Exercise: Please report how many lines in the records below contain "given". Reply with the number alone.

Stored items from a collection:
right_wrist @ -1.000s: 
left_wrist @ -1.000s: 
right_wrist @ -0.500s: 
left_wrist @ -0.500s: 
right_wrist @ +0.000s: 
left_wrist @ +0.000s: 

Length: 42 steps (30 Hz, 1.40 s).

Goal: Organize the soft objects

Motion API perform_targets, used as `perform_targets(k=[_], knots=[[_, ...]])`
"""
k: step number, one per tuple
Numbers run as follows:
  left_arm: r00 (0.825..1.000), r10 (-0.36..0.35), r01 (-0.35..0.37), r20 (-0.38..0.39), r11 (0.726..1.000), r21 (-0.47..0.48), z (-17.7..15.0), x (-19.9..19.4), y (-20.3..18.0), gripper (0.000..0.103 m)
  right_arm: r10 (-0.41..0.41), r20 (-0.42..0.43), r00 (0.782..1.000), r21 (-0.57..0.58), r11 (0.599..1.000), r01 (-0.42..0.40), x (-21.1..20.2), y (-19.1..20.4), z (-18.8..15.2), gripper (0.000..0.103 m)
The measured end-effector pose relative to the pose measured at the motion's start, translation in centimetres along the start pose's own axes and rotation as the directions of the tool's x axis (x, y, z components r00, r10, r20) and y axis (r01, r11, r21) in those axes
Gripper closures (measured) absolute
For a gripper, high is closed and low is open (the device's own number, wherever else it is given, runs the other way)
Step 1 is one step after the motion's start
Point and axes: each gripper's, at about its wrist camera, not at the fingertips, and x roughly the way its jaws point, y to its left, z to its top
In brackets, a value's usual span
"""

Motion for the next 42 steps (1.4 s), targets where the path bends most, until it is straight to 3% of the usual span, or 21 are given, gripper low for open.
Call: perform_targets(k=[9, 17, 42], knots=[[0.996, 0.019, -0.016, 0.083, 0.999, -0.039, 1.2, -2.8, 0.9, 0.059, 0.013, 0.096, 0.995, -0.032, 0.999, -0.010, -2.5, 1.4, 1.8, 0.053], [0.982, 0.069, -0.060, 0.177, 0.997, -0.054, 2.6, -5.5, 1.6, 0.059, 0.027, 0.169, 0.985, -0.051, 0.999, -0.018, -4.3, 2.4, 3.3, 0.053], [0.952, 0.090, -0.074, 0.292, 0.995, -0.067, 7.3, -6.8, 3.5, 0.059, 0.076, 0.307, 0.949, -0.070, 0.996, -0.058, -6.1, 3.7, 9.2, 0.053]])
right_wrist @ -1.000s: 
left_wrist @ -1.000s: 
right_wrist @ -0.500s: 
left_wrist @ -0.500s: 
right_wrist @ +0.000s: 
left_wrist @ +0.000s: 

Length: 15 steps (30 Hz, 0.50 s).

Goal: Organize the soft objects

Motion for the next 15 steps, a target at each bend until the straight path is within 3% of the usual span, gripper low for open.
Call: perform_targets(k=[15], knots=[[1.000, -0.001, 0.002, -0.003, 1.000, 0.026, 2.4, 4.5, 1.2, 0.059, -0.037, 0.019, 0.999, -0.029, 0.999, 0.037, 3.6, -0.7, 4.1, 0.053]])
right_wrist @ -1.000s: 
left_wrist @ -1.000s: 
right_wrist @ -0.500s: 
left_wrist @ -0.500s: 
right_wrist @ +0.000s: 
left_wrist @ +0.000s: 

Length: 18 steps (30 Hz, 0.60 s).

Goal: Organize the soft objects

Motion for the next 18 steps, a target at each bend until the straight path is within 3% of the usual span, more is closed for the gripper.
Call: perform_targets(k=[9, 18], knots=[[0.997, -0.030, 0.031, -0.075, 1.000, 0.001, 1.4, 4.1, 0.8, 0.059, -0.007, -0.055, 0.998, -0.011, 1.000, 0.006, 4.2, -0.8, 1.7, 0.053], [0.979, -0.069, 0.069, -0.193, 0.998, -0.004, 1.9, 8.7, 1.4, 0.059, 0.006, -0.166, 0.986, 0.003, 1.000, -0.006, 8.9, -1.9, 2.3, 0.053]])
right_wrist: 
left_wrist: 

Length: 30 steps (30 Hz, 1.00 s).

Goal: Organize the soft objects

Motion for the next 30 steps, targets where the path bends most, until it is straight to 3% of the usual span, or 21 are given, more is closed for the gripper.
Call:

Solution to this exercise: 3